Input data »
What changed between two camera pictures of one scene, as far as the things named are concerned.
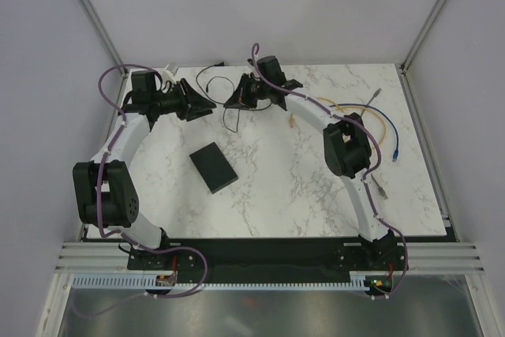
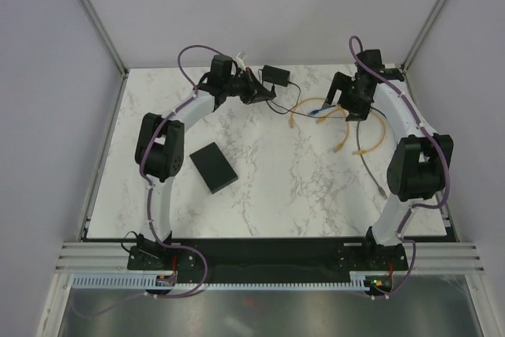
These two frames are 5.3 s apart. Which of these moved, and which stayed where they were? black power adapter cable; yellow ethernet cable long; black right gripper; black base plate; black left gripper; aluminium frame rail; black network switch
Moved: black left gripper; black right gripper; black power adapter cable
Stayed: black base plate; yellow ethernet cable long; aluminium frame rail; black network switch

...

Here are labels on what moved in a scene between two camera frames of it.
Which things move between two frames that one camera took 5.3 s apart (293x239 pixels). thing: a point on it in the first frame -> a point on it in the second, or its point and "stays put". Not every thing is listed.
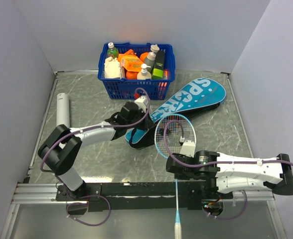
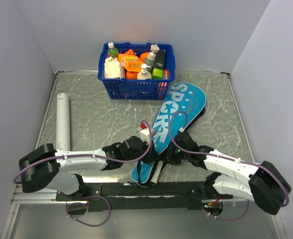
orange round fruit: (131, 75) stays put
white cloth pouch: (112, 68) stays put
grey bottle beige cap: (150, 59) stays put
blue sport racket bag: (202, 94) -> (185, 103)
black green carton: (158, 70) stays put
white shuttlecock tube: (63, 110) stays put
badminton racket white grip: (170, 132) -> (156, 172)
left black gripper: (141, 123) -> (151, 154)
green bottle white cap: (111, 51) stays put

...

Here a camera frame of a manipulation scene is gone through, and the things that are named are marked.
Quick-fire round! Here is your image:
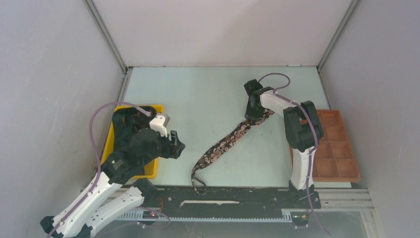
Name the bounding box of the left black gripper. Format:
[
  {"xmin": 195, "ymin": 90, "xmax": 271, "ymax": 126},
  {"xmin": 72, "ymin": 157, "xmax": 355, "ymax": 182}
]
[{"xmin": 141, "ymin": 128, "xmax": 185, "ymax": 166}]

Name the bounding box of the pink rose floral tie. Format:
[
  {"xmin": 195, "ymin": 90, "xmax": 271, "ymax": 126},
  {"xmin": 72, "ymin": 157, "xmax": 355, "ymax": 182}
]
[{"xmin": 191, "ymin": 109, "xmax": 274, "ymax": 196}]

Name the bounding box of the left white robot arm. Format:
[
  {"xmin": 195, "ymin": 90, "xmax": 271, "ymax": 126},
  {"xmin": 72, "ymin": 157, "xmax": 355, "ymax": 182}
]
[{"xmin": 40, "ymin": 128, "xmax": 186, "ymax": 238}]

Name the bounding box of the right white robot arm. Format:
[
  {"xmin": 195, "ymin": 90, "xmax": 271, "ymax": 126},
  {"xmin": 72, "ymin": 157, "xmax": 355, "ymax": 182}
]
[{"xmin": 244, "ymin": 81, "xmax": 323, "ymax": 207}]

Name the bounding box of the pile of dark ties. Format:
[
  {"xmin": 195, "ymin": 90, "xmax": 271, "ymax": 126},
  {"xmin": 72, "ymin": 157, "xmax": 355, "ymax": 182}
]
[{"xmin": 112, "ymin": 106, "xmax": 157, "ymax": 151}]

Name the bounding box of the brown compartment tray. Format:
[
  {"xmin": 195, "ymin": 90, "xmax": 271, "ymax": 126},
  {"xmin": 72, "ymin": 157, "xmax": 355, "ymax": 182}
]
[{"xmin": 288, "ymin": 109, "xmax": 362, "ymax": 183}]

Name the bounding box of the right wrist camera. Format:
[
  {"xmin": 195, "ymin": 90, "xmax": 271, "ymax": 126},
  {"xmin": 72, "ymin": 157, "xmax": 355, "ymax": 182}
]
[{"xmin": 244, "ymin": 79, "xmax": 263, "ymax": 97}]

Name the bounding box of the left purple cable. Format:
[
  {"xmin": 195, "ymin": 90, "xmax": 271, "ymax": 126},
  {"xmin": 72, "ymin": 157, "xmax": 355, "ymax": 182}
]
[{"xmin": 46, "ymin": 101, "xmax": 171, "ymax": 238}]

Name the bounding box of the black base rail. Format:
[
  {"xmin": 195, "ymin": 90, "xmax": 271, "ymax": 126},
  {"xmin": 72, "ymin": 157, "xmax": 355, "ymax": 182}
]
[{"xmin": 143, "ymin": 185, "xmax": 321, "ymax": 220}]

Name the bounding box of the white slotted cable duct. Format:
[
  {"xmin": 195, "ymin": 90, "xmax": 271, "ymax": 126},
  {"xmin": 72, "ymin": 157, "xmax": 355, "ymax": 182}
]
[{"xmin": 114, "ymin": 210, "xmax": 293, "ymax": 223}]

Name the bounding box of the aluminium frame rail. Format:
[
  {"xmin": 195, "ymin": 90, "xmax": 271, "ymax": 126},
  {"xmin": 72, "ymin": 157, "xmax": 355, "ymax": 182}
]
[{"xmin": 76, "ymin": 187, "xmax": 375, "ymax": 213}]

Task objective » Copy from the entries only those lines that hold the word "Format".

Response area »
Name the bounding box of the left black gripper. Format:
Name the bounding box of the pink rose floral tie. Format:
Name the bounding box of the left white robot arm. Format:
Name the bounding box of the right white robot arm. Format:
Name the bounding box of the pile of dark ties. Format:
Name the bounding box of the brown compartment tray. Format:
Name the bounding box of the right wrist camera. Format:
Name the bounding box of the left purple cable. Format:
Name the bounding box of the black base rail. Format:
Name the bounding box of the white slotted cable duct. Format:
Name the bounding box of the aluminium frame rail. Format:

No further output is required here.